### [TO DO]
Could you reproduce the lines below from the one with "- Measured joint" through the one with "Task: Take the"? Keep both ends and add nothing.

GIVEN MATERIAL Start Marker

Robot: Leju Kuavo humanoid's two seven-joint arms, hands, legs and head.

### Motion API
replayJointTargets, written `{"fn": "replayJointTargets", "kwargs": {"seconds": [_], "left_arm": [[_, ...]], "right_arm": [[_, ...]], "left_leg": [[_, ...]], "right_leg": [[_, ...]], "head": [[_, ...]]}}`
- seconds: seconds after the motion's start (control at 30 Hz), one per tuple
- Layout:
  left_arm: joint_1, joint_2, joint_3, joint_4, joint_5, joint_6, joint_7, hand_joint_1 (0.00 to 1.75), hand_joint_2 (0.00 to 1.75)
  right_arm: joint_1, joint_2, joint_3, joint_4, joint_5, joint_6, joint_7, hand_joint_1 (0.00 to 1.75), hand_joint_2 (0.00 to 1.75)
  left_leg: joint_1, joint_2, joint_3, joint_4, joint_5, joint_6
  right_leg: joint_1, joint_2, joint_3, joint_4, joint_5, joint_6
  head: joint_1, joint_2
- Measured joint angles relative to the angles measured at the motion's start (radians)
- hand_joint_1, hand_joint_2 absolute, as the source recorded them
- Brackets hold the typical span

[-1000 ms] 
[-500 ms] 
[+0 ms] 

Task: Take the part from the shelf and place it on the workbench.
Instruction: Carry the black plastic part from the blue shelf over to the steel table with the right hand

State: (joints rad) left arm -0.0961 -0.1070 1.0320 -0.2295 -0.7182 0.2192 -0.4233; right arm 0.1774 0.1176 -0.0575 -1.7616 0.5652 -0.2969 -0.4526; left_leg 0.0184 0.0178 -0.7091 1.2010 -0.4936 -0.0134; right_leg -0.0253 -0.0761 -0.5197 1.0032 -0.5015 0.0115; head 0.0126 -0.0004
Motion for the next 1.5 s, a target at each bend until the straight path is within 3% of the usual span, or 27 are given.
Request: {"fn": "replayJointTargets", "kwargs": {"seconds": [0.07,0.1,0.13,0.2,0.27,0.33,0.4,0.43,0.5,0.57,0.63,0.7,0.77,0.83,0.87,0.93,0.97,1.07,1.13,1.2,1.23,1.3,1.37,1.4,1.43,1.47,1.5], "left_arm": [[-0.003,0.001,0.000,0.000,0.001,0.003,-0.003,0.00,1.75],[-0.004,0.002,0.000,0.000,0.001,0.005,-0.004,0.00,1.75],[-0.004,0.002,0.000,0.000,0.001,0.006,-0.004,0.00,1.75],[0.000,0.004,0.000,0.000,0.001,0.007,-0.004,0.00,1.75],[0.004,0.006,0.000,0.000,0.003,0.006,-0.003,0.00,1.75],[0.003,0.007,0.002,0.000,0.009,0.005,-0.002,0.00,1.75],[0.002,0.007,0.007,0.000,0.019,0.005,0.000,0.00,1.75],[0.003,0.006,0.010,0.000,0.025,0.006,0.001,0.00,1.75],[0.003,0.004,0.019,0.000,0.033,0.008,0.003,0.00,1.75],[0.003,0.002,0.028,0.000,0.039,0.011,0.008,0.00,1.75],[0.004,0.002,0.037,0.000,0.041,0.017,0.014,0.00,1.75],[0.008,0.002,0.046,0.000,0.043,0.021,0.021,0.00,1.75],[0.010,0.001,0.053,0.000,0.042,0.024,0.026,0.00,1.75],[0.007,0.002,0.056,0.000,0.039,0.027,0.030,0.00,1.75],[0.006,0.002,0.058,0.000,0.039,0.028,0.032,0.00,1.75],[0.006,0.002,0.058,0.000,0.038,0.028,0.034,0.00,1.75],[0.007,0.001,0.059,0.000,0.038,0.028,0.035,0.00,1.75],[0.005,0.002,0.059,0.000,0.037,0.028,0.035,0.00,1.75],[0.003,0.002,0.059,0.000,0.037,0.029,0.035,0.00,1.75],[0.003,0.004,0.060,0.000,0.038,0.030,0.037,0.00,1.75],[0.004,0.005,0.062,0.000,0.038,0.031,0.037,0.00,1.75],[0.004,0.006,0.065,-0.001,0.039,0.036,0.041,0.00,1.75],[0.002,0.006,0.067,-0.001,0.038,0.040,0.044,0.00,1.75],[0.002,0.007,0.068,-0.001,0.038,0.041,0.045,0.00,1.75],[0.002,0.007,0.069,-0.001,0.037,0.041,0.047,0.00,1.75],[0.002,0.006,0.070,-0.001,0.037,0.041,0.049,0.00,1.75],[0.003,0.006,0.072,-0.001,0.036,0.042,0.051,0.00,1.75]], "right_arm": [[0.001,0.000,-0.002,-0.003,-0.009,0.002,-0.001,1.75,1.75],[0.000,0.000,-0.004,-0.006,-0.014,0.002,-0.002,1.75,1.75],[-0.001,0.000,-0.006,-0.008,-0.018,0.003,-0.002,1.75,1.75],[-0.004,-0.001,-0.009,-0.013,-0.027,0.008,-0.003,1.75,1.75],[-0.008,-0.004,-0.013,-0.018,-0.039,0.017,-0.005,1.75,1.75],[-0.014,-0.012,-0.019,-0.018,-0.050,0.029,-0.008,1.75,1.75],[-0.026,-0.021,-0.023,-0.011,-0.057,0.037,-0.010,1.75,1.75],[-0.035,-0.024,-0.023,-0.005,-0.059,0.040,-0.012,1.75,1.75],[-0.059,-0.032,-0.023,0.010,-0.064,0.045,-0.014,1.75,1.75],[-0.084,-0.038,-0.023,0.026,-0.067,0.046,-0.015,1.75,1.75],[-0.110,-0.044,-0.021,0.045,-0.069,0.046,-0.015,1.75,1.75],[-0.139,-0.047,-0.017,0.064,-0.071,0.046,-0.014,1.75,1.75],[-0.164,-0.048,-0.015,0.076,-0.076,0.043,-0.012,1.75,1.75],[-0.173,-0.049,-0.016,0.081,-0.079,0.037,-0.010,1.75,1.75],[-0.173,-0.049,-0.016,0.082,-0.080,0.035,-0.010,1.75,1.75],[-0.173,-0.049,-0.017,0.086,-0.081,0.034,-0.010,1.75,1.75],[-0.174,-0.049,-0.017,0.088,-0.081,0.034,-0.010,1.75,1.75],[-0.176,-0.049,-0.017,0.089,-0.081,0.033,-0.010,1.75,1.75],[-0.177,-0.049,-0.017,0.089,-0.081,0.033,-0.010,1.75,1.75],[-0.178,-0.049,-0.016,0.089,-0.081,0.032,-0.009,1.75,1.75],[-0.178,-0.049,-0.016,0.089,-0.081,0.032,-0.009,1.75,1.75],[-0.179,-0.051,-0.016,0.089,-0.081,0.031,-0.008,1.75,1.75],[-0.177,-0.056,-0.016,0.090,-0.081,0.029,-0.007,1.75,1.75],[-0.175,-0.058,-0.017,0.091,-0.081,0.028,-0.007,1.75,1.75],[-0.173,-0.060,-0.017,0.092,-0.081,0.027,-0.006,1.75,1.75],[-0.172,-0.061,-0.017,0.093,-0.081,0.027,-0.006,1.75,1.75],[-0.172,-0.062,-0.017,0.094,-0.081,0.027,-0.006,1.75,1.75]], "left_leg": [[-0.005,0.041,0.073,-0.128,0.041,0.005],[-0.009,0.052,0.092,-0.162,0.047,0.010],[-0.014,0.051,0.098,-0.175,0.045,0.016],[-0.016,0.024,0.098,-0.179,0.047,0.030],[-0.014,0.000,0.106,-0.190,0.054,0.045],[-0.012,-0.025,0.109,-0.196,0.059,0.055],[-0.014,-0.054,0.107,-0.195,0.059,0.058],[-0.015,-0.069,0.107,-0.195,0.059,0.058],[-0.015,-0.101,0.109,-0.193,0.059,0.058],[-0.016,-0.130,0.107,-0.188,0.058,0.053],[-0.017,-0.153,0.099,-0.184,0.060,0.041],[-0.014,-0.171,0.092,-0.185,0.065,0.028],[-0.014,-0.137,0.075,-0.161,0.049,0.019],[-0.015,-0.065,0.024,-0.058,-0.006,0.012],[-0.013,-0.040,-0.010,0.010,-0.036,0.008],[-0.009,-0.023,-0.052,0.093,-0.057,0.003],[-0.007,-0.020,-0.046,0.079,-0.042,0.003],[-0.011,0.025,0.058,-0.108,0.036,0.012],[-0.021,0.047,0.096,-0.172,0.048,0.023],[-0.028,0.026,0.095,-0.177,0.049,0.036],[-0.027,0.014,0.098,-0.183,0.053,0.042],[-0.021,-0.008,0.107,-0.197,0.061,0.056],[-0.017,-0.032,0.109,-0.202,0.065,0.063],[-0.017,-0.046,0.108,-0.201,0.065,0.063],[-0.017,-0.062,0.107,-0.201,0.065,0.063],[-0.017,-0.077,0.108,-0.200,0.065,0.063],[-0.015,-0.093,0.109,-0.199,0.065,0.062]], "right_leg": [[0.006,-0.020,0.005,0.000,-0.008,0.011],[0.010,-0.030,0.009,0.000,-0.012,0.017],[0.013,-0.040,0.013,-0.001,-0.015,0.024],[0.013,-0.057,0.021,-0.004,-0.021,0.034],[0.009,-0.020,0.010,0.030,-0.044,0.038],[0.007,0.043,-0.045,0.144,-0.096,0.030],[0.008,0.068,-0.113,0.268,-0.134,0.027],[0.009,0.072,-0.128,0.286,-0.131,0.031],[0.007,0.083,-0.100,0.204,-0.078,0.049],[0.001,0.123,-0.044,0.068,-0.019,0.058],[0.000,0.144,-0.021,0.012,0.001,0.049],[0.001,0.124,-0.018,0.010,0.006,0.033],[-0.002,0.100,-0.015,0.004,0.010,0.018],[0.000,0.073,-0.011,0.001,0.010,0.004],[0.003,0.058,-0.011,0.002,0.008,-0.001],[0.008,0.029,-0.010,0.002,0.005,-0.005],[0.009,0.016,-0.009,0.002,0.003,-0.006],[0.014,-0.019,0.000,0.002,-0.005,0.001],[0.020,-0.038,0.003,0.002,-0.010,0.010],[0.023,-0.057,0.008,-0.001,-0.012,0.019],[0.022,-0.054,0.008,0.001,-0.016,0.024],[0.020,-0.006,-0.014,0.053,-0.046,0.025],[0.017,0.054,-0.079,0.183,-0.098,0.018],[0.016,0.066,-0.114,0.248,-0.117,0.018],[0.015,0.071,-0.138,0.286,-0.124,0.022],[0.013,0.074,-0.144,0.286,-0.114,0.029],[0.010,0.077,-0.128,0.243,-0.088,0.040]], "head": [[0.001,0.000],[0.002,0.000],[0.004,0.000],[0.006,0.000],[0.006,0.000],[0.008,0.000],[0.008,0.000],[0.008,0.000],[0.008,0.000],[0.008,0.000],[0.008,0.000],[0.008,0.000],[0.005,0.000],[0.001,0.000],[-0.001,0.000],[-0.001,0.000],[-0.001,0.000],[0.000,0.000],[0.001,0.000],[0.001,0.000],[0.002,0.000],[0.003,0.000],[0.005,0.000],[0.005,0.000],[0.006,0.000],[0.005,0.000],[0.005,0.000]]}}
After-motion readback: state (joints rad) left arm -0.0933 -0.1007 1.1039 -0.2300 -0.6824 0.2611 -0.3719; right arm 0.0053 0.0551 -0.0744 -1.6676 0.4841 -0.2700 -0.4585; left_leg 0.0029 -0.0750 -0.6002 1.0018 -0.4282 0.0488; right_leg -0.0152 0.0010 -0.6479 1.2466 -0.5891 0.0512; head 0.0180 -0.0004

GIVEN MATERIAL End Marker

### [ANSWER FOR THE TASK]
- Measured joint angles relative to the angles measured at the motion's start (radians)
- hand_joint_1, hand_joint_2 absolute, as the source recorded them
- Brackets hold the typical span

[-1000 ms] 
[-500 ms] 
[+0 ms] 

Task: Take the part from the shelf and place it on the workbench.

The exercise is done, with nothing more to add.